Acknowledgement of fathership in Citizenship Verification

My father is hungarian but immigrated before I was born, he stopped renewing his hungarian ID but I have his birth certificate, old ID, my grandparents have valid hungarian passports etc so proving my lineage shouldnt be a problem, however as I am planning on booking my appointment at the consulate to verify my citizenship the only thing that kinda caught me off guard is the paternity thing. My parents got married after I was born (both of them had not been married before), and I am just curious if this can have any implications on my application? Like I said both of my parents had not been married before and my father is also on my birth certificate, the consulate gave me an acknowledgement of fathership form that had to be filled out that my father has to sign at my appointment., will him signing the form despite not having valid hungarian documents anymore and him being on my foreign birth certificate be enough for the people who will look at the application or might they request further proof of his fathership?

It may depend on when you were born. I haven't researched it, but I have a vague recollection that at one time Hungarian citizenship passed only from the mother in the case of a birth out of wedlock. (I gather your mother was not Hungarian.) I sort of recall that that rule was changed for births after a certain date, but don't recall the specifics.

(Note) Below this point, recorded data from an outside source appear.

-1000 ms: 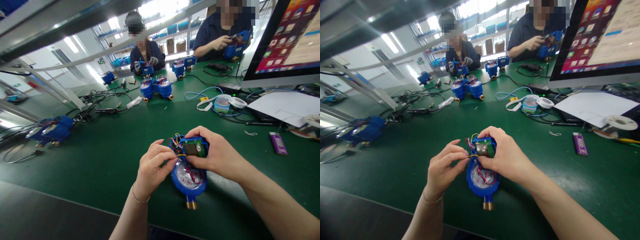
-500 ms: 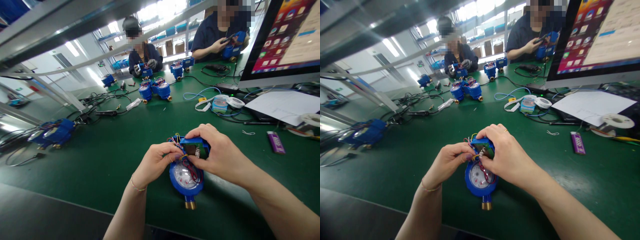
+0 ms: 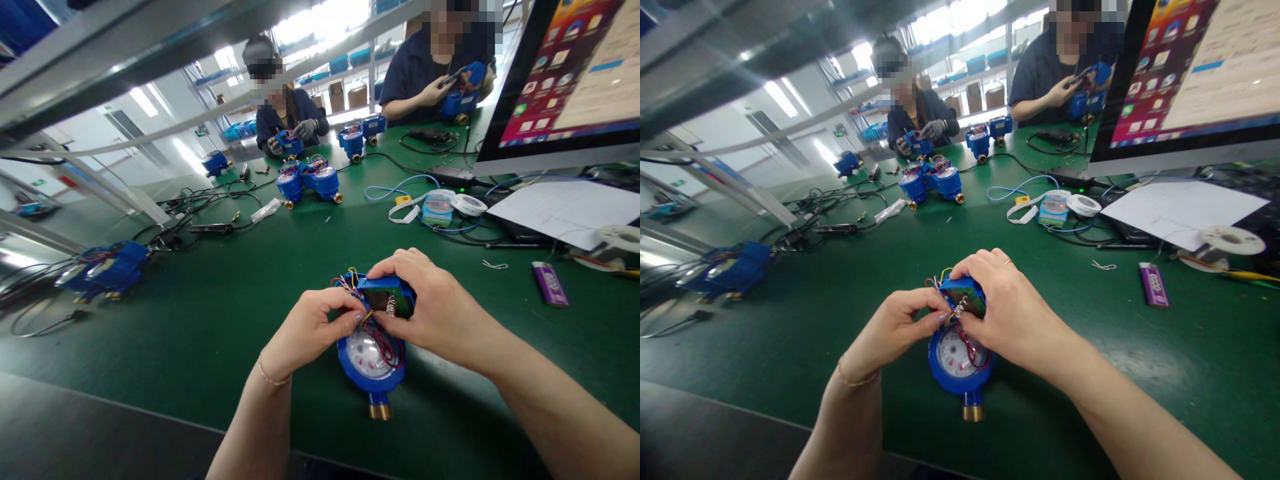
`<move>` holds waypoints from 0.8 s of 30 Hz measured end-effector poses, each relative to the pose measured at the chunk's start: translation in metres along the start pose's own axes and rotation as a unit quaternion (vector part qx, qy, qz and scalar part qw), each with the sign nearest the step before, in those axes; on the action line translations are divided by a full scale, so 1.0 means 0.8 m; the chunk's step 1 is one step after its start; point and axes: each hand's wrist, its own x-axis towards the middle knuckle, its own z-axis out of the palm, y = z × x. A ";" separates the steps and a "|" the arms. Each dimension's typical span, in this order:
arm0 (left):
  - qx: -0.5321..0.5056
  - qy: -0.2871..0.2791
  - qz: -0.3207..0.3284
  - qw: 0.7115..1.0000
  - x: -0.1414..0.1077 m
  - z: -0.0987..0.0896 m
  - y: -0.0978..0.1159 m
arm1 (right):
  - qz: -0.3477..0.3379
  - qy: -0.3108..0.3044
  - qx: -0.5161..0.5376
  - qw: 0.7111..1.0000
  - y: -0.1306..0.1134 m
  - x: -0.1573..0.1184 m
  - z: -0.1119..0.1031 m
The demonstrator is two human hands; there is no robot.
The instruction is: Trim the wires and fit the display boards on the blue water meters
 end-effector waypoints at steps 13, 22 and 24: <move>0.155 0.160 0.091 0.971 -0.007 0.024 0.002 | 0.071 -0.030 0.064 0.995 0.012 0.003 0.003; 0.027 0.132 0.026 0.990 -0.005 0.030 -0.015 | 0.165 -0.073 0.188 0.965 0.021 0.008 -0.001; -0.005 0.132 0.021 0.991 -0.004 0.032 -0.020 | 0.185 -0.083 0.226 0.953 0.024 0.010 0.000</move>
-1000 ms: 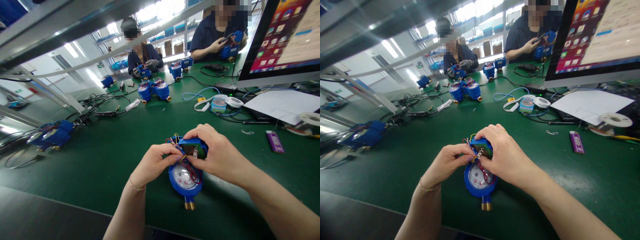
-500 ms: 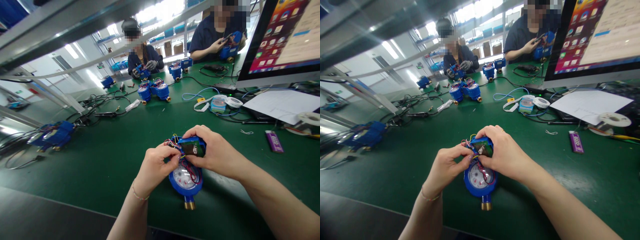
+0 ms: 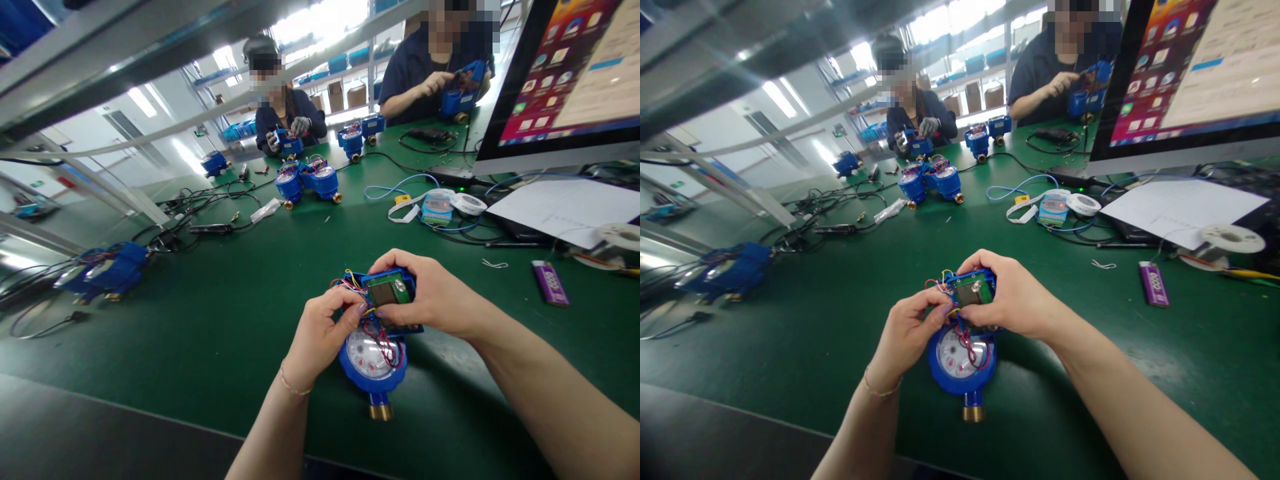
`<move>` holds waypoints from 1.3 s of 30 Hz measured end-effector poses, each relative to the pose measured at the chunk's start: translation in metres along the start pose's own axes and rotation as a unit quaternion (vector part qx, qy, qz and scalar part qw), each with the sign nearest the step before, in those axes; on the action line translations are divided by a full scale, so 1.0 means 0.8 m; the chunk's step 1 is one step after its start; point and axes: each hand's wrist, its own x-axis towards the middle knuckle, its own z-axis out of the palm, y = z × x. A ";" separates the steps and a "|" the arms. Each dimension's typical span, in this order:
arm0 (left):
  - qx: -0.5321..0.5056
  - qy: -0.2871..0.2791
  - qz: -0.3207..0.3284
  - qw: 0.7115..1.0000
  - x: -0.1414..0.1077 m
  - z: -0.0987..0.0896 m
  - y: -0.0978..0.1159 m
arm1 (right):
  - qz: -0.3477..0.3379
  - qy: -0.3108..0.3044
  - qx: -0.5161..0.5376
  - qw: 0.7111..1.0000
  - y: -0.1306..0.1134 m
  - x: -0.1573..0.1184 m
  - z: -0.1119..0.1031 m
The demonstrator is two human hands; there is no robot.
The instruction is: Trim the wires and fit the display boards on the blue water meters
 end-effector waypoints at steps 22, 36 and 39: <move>-0.071 0.054 -0.001 0.996 -0.002 0.010 -0.013 | 0.075 -0.024 0.113 0.991 0.005 0.000 0.000; -0.083 0.031 -0.001 0.996 -0.006 0.013 -0.013 | 0.072 -0.033 0.133 0.988 0.009 0.000 0.000; -0.094 0.024 -0.002 0.995 -0.006 0.013 -0.010 | 0.072 -0.031 0.136 0.988 0.008 -0.001 0.000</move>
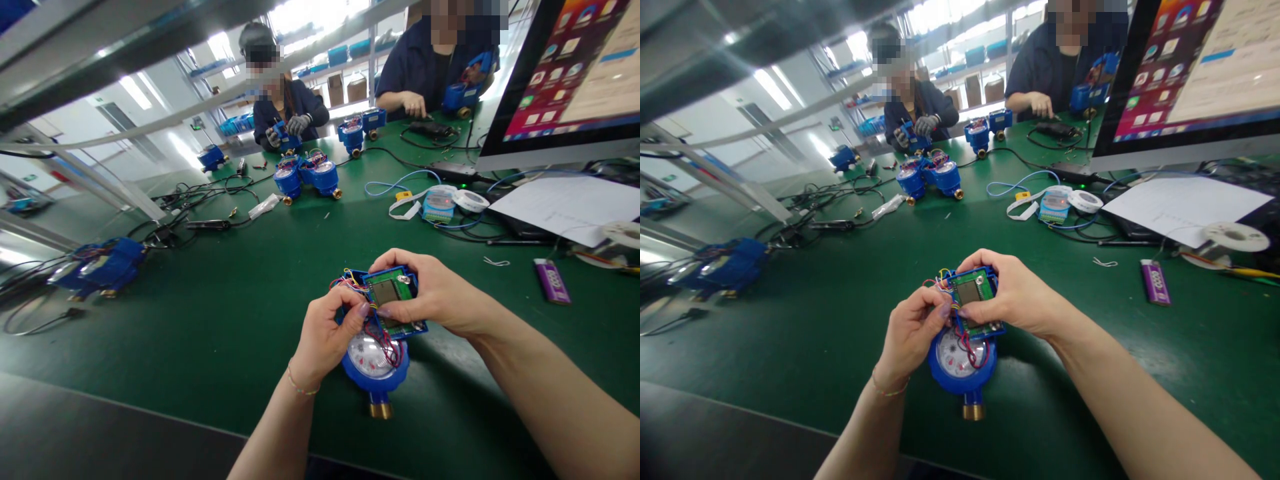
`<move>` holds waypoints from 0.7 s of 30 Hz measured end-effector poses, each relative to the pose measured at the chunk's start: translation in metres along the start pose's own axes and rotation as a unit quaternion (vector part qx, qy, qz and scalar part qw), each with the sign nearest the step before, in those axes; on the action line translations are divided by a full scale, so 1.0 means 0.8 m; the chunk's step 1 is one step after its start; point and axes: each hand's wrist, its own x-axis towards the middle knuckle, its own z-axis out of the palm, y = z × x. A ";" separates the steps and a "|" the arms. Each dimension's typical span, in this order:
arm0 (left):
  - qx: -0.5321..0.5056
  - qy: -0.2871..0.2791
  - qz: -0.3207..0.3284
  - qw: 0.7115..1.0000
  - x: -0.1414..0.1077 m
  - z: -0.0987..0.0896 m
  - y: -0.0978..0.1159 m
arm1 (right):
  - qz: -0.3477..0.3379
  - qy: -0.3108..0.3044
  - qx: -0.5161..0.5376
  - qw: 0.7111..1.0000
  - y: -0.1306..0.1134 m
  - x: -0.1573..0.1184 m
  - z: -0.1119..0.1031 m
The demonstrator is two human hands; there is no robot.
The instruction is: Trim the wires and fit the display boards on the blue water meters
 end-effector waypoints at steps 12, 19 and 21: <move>-0.083 -0.002 -0.055 0.995 0.003 0.000 -0.004 | 0.022 0.003 0.050 0.998 0.006 0.006 0.002; -0.154 0.032 -0.089 0.984 0.002 0.007 -0.003 | 0.014 0.009 0.009 1.000 0.008 0.006 0.004; -0.136 0.037 -0.085 0.986 0.000 0.007 -0.002 | 0.008 0.012 -0.011 1.000 0.008 0.006 0.004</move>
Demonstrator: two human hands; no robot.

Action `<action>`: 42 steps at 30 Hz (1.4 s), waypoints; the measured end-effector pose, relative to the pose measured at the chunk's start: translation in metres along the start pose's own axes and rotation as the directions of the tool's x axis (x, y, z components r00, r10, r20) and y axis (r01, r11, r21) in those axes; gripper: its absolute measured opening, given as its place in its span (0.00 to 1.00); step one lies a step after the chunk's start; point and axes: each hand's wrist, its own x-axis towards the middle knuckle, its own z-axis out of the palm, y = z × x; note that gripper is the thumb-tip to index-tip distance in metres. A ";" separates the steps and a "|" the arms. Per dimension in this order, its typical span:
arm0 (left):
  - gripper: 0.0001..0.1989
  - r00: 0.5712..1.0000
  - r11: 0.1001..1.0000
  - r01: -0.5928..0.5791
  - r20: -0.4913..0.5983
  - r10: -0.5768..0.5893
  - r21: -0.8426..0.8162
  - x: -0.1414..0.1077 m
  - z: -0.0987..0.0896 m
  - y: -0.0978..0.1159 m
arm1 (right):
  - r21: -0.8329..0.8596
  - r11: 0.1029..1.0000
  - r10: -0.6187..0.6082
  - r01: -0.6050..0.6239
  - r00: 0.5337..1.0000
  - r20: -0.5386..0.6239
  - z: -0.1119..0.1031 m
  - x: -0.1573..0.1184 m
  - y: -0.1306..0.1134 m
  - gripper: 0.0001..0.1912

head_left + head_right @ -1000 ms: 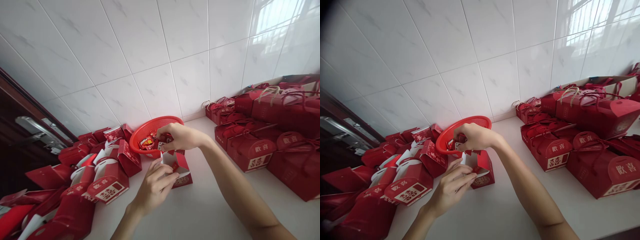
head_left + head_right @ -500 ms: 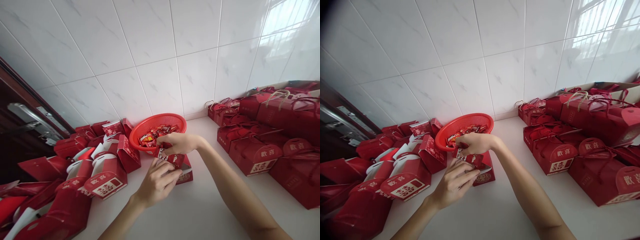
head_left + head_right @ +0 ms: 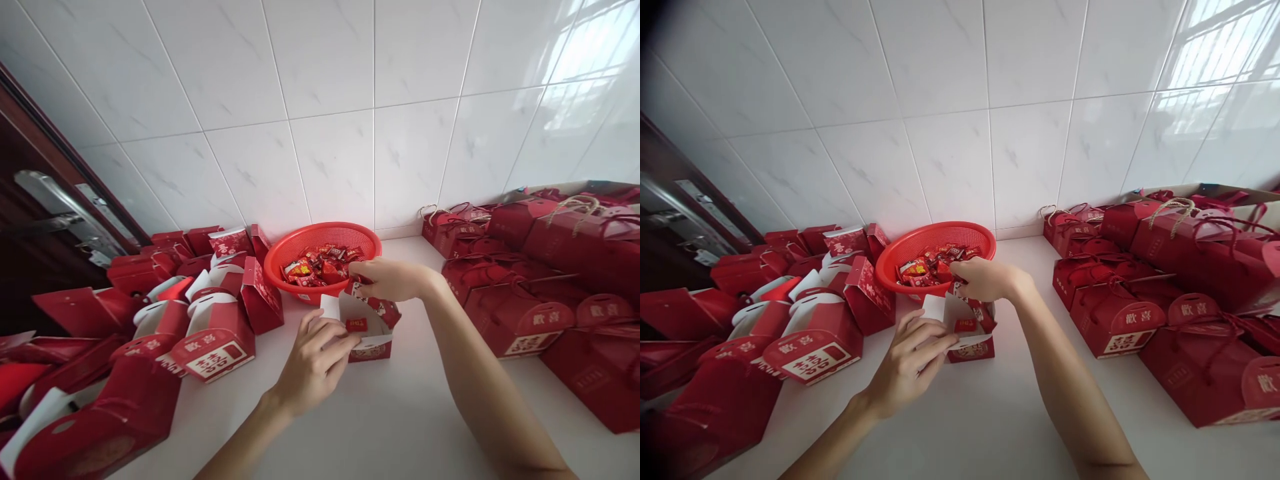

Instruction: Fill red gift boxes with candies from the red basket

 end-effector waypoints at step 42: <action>0.13 0.994 0.989 0.105 0.015 -0.104 -0.100 -0.003 0.001 0.007 | 0.192 0.881 -0.396 0.433 0.895 -0.206 0.012 0.015 -0.017 0.06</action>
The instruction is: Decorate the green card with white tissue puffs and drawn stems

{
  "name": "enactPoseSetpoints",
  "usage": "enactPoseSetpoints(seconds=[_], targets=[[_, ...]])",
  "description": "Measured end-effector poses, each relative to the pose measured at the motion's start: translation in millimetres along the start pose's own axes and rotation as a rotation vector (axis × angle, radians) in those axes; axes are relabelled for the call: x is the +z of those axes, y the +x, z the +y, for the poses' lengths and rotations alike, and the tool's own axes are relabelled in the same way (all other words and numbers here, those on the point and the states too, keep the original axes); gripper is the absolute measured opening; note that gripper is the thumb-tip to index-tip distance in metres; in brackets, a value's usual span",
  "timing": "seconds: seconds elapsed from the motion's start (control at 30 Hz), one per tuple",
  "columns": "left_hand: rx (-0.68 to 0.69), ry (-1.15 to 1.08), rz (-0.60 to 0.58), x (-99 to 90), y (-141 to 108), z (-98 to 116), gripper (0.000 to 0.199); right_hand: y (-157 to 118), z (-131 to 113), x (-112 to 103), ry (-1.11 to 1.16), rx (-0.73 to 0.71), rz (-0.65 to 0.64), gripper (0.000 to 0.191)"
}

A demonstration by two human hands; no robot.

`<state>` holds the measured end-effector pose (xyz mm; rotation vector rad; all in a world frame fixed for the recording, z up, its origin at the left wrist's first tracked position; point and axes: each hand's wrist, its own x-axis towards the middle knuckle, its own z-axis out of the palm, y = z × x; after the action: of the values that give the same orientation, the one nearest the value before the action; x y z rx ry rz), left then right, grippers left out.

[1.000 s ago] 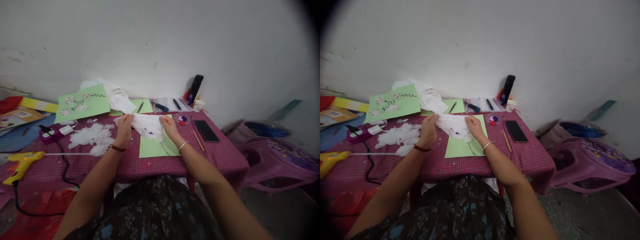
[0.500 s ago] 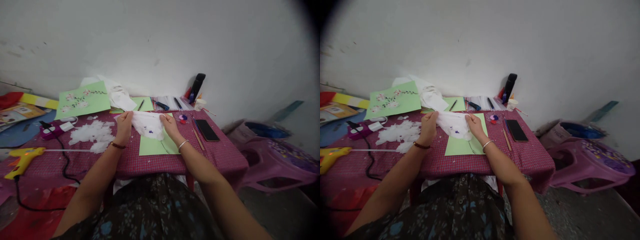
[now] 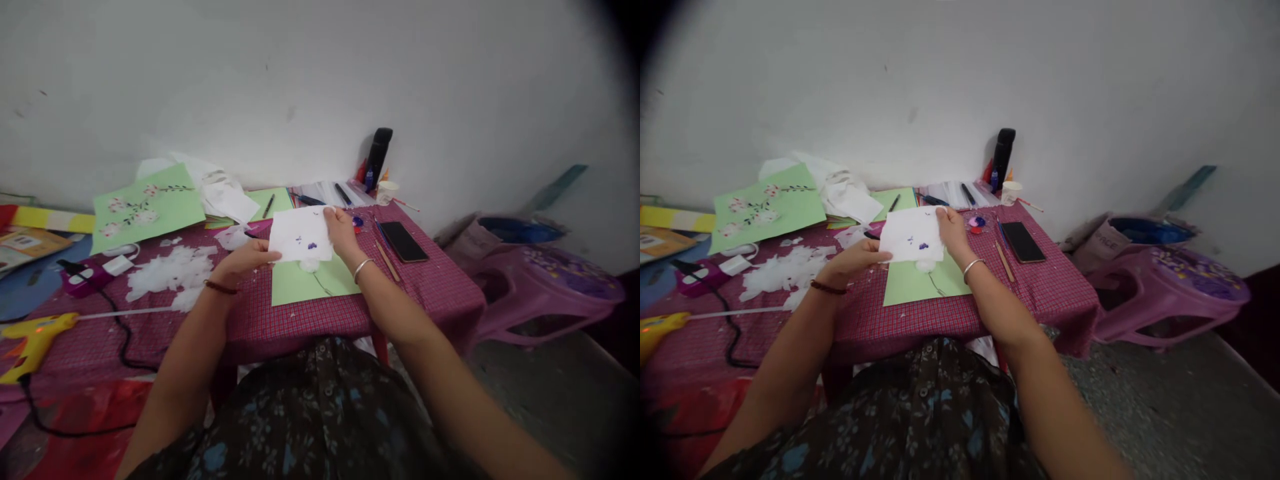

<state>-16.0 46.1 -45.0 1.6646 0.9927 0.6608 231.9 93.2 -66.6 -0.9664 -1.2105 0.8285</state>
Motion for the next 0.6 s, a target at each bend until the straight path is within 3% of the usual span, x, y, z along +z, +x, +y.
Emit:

Obviously you'll have to rely on the consul's advice on this. But generally if your application isn't cut-and-dry it's going to take more time.

@zif I was born in 2001, my parents born in 1975 and 1976, my father was a hungarian citizen when i was born, the fathership thing is the only thing freaking me out a bit but yeah i guess asking the consul for more clarification is the best thing i can do, was just curious if anyone had any experience/knowledge

It looks like the rule I mentioned would not apply to a 2001 birth:


https://losangeles.mfa.gov.hu/eng/page/ … itizenship


Another question for the consul is whether that expired ID will be enough to prove your father's Hungarian citizenship.

It looks like the rule I mentioned would not apply to a 2001 birth:
https://losangeles.mfa.gov.hu/eng/page/ … itizenship

Another question for the consul is whether that expired ID will be enough to prove your father's Hungarian citizenship.
-@zif


It's not the quite the same but I was in a bank here once and I had an expired passport as ID (my new passport was on its way) and they argued it wasn't valid ID because it had expired. My argument back was that it was still me and matched the ID in their computer.  They gave in.  But that's shows a mentality hereabouts. You're a non-person without ID.


I don't know about Hungarian nationality, but for my own kids, Mrs Fluffy and I had to get married for me to pass on my citizenship to our kids - that was the British authorities.  Even if our kids were born out of wedlock and Mrs F and I got married later, this would not be enough. We rapidly got married three weeks before our daughter arrived. Very lucky and very unfair overall. But that's UK stupidity over nationality. They changed the rules eventually because it was so unfair and discriminatory.


Meanwhile, here, in Hungary, several times, I had to sign several papers to say I acknowledged paternity over our kids. One thing we have always done is maintained are the kids passports. They always have had two. Moreover, they use them to enter the UK and HU. It's a way of ensuring their rights are acknowledged.


One avenue for the OP is just for the HU father to apply and receive a HU passport.  Then, there's no questions over his documentation.

Our son has HU citizenship through his father.

He is on our sons birth certicate although we did not legally marry until he was nearly 3 years old.

We applied in Ca. with the HU embassy over 25 years ago.

At least at that time only the brith and marriage certificates were important for declaring who the father was.

@Marilyn Tassy Yeah I might very well be overthinking it, the consulate has just asked me for the acknowledgement of paternity form and for my dad to sign it in person and they're not making a big deal about my parents not being married when I was born, I guess with such a bureaucratic procedure that can take 6-18 months I just wanna make sure that everything is in order. But I haven't heard of this being an issue for anyone as long as the mother was not married to another man before the child was born.